> Work order: Find every line in the records below that holds the word "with" and copy it.

───── The records

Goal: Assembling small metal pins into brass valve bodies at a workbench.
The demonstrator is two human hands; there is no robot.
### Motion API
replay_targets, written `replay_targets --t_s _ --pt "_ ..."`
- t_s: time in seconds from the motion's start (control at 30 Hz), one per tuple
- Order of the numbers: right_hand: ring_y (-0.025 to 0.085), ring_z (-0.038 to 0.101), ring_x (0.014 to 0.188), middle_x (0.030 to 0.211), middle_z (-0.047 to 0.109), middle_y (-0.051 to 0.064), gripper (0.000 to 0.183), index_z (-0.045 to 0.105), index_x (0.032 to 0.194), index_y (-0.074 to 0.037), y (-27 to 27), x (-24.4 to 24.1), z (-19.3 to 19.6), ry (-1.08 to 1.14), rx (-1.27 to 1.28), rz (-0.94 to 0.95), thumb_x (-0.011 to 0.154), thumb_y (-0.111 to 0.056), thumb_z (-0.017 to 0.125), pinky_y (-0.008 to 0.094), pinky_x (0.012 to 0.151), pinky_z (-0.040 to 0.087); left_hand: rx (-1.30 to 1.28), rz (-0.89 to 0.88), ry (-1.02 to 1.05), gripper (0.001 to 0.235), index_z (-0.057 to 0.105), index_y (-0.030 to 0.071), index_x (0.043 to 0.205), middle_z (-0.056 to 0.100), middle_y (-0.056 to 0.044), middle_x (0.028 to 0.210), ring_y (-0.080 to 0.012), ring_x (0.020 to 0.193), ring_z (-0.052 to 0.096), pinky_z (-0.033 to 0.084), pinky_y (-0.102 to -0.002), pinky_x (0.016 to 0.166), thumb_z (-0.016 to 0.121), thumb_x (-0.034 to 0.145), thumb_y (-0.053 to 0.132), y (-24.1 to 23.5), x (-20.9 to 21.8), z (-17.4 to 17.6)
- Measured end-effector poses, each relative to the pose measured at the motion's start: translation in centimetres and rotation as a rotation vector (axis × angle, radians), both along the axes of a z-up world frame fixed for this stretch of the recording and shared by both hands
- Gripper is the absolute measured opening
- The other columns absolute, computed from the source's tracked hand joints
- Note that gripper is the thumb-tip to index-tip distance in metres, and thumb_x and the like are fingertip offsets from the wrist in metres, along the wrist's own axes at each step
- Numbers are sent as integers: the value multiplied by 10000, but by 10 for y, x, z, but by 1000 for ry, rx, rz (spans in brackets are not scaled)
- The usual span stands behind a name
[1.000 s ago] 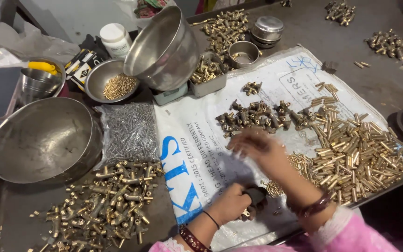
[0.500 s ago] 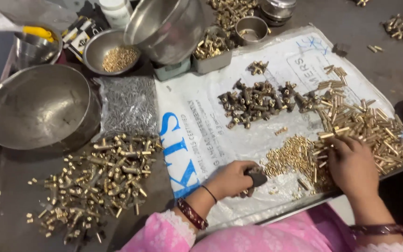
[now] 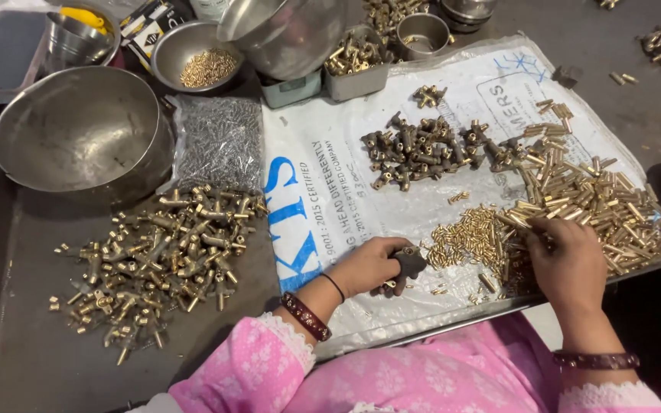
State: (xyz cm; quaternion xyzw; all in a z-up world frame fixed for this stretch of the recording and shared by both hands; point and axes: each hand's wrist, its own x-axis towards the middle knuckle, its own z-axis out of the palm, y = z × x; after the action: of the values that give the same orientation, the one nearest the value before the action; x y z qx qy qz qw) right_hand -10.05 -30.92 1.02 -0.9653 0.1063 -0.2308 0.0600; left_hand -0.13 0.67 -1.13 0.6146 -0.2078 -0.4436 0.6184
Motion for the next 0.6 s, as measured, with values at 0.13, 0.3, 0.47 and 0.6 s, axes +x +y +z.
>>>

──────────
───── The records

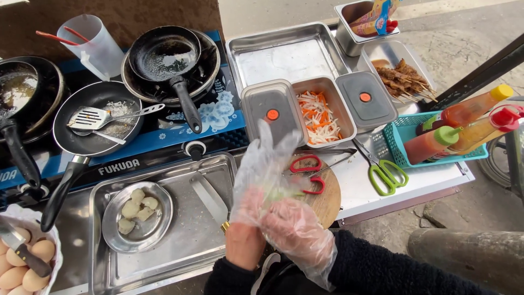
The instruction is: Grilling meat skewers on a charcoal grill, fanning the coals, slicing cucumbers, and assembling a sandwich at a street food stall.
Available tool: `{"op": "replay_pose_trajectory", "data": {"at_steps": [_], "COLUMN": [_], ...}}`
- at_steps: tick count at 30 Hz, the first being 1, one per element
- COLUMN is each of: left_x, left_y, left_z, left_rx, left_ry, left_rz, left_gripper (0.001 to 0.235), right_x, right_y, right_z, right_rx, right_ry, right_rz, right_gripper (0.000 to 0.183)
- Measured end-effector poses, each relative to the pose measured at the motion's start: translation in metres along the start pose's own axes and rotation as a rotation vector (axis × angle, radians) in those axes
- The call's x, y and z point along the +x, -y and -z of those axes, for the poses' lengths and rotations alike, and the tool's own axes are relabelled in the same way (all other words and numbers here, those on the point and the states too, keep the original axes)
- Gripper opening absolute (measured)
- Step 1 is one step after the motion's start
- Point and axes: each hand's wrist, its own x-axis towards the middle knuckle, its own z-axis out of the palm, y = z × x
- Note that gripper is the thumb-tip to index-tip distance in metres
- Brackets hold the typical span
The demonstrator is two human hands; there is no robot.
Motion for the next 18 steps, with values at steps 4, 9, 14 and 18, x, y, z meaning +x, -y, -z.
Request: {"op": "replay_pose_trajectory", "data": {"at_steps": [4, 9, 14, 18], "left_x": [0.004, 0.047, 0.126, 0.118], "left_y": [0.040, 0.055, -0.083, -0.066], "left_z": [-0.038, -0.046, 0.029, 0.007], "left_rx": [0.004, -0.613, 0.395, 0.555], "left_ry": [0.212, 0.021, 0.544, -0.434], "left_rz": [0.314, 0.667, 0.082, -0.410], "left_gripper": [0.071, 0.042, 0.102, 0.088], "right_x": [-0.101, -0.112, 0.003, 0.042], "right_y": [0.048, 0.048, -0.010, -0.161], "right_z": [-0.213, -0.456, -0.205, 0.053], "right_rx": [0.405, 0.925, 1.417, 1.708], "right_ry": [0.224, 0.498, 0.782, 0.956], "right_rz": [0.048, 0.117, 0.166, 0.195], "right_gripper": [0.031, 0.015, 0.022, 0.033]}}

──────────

> Reply:
Motion for the next 0.6 s, as measured, with values at 0.13, 0.3, 0.47 and 0.6 s, axes +x +y +z.
Motion for the next 18 steps, with values at steps 4, 9, 14 and 18, x, y, z meaning +x, -y, -z.

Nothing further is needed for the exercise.